YOUR TASK » In the entries below, find the line with "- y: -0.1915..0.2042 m" and the line with "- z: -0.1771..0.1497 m". Return those two lines and all lines between them, exactly.

RECORDS FOR THE TASK »
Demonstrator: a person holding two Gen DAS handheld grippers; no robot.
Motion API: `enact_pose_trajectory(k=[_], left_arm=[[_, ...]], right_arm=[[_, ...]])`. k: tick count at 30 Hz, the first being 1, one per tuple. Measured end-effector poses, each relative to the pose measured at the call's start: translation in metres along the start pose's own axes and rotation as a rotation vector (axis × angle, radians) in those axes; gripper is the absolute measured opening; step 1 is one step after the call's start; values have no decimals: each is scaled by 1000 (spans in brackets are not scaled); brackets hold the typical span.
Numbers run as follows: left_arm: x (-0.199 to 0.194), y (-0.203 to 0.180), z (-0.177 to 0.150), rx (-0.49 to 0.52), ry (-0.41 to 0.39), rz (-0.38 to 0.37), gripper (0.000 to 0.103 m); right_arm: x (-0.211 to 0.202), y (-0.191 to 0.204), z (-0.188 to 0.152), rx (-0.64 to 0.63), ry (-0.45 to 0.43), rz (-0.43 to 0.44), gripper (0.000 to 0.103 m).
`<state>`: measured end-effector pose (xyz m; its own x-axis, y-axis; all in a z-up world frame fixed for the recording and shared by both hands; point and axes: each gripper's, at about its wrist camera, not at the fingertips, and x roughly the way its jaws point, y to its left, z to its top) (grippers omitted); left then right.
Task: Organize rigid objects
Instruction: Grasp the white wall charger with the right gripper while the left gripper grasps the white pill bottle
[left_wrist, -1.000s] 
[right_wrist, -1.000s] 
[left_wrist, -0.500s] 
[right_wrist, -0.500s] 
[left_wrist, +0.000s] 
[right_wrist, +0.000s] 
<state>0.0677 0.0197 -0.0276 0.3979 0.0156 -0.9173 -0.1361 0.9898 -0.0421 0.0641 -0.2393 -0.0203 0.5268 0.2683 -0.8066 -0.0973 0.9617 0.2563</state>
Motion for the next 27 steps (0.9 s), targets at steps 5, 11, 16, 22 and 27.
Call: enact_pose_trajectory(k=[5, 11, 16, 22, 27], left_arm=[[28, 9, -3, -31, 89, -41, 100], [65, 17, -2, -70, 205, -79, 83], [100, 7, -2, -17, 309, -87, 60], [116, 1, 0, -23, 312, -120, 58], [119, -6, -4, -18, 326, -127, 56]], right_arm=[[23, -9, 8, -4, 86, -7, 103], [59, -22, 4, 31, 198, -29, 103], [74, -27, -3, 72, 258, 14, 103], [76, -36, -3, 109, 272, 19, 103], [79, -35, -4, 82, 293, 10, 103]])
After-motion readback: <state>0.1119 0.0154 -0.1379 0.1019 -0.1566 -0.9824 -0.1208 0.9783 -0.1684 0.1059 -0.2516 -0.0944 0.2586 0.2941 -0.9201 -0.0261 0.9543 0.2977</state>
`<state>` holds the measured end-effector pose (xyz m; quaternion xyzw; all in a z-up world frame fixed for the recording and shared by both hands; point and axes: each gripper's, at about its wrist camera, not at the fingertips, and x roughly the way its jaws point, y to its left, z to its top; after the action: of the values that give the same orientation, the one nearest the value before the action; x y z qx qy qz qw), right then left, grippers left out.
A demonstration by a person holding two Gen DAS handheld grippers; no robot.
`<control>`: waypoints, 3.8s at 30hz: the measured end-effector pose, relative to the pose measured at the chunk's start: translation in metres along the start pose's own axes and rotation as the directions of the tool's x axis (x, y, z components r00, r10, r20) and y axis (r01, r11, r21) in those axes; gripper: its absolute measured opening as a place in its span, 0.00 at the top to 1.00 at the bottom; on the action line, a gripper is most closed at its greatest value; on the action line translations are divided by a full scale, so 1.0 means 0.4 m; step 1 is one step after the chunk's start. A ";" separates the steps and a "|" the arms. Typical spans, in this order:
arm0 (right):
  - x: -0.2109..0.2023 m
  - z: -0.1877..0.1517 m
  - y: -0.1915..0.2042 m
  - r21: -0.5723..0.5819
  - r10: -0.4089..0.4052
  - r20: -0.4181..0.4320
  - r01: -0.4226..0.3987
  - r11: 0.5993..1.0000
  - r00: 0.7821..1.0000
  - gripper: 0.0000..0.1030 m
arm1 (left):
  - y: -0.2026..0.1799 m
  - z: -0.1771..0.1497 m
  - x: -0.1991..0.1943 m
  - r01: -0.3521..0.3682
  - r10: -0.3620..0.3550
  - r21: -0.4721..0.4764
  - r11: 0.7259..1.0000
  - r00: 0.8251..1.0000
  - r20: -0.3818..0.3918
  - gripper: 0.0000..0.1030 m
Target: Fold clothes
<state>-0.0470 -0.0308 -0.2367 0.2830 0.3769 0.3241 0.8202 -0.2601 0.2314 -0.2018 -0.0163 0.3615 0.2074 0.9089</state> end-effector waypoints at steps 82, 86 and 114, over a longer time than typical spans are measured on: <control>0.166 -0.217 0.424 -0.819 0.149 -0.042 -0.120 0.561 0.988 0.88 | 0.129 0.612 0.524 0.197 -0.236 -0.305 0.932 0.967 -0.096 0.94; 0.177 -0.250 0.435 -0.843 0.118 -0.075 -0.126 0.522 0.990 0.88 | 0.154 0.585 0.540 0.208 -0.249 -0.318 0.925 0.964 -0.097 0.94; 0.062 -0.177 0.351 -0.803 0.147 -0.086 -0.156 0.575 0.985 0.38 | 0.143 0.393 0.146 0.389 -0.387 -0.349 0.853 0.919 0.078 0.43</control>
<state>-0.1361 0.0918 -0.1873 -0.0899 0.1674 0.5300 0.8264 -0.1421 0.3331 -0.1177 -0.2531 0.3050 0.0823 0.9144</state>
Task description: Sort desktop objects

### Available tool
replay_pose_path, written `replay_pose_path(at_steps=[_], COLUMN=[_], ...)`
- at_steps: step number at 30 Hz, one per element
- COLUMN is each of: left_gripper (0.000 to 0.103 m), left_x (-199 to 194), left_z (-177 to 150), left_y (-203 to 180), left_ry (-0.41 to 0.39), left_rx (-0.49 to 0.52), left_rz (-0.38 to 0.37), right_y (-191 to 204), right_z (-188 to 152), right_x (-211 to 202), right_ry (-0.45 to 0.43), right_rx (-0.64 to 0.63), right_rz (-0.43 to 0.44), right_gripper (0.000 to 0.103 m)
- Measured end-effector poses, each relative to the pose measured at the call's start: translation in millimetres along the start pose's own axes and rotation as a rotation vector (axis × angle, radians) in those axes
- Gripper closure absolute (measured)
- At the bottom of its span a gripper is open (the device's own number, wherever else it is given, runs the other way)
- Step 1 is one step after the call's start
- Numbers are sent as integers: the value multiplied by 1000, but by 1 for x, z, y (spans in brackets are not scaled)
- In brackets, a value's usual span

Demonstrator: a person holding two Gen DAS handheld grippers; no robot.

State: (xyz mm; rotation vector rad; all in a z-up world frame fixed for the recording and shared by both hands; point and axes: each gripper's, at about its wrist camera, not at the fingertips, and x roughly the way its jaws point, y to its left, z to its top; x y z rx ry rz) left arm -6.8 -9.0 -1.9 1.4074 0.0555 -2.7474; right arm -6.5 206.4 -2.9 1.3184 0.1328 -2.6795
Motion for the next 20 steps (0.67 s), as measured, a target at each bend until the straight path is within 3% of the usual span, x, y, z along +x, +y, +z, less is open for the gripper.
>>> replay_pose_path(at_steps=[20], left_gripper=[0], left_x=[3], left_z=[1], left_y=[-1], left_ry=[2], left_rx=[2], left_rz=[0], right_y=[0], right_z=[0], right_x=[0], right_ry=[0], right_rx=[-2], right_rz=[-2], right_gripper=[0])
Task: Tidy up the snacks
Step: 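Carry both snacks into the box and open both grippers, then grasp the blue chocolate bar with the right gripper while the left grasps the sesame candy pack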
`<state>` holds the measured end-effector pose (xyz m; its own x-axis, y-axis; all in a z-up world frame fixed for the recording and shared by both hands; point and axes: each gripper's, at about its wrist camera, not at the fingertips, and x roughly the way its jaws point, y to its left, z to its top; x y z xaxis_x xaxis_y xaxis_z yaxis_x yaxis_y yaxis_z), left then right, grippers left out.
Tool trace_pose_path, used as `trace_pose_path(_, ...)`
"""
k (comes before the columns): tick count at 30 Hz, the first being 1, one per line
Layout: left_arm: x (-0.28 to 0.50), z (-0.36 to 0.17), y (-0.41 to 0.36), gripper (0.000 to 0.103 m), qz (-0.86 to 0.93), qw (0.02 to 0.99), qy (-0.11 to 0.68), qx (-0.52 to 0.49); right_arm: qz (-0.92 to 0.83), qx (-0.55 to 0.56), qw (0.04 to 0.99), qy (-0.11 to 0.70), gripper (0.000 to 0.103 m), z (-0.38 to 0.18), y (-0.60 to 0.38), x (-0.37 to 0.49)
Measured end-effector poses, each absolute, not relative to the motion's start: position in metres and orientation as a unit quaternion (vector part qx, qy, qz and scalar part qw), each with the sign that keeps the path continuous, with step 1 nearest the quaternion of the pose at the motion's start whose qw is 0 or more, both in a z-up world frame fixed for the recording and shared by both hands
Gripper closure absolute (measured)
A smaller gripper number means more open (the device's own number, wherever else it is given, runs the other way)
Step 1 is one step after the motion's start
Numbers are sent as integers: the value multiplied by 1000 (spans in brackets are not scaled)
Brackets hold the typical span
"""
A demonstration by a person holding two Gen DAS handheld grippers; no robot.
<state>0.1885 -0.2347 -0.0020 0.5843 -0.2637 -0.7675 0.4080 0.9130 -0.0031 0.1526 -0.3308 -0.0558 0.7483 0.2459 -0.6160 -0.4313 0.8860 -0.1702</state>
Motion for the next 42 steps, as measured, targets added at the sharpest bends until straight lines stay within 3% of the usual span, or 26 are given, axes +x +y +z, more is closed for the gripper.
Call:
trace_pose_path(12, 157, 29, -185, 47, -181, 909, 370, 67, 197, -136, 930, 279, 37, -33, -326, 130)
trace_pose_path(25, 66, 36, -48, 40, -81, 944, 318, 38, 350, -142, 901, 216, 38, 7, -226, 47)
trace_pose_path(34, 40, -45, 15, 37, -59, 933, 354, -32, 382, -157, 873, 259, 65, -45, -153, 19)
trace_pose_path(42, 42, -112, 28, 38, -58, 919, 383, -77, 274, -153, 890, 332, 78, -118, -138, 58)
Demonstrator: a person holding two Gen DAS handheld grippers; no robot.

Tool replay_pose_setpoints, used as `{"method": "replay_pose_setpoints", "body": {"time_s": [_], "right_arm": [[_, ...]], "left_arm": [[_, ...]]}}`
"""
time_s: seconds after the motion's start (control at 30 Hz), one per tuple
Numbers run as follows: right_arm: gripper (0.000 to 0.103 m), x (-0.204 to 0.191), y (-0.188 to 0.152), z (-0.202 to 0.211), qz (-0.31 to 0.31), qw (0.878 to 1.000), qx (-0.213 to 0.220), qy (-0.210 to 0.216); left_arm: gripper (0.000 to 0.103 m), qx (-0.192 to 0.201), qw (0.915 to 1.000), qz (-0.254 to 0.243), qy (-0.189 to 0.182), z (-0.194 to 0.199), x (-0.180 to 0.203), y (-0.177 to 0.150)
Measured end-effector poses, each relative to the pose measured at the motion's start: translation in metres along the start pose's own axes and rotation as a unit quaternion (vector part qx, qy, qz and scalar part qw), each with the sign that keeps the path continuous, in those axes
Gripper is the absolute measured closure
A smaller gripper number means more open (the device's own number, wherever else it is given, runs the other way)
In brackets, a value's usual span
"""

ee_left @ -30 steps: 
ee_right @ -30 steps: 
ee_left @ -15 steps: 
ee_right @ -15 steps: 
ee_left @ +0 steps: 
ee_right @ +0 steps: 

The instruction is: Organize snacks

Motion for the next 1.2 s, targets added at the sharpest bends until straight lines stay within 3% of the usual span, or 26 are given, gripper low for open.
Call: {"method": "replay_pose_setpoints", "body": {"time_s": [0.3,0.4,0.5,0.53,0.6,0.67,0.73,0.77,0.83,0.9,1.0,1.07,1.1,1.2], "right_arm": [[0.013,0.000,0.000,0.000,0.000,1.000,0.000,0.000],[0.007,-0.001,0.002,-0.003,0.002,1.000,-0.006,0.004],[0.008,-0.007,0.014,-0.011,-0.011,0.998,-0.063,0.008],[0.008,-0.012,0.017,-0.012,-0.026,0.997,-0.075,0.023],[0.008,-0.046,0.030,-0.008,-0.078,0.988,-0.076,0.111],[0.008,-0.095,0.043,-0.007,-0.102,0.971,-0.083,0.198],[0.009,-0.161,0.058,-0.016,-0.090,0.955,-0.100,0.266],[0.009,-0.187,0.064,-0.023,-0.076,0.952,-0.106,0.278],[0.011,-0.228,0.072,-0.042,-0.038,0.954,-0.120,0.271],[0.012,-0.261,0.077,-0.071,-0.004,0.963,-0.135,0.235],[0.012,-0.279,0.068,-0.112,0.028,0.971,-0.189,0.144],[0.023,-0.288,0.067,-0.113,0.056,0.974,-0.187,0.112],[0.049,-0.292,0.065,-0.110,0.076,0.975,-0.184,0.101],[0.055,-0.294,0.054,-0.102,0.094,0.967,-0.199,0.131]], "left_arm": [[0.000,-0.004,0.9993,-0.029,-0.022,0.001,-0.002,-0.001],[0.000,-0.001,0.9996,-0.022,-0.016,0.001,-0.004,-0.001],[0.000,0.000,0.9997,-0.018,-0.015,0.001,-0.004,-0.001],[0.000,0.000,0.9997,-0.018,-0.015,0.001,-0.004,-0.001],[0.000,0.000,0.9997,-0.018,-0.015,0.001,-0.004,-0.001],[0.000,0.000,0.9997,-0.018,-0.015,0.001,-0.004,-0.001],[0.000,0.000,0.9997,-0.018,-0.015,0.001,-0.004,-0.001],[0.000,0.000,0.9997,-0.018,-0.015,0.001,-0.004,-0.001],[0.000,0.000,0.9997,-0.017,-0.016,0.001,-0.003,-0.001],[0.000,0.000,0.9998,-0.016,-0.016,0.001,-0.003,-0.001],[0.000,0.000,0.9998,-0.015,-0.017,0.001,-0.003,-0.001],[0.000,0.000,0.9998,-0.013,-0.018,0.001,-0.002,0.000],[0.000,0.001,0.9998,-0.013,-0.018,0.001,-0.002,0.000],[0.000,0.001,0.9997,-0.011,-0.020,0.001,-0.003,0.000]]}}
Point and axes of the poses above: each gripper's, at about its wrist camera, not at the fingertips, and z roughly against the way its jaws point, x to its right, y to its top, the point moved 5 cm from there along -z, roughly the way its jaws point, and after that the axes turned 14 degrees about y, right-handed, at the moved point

THE COMPLETED TASK »
  - y: -0.1915..0.2042 m
  - r21: -0.5723..0.5819
  - r10: -0.4089..0.4052
  - r20: -0.4181..0.4320
  - r01: -0.4226..0.3987
  - r11: 0.5993..1.0000
  - r00: 0.7821..1.0000
  - gripper: 0.0000..0.1030 m
arm1 (left):
  - y: -0.2026..0.1799 m
  - z: -0.1771..0.1497 m

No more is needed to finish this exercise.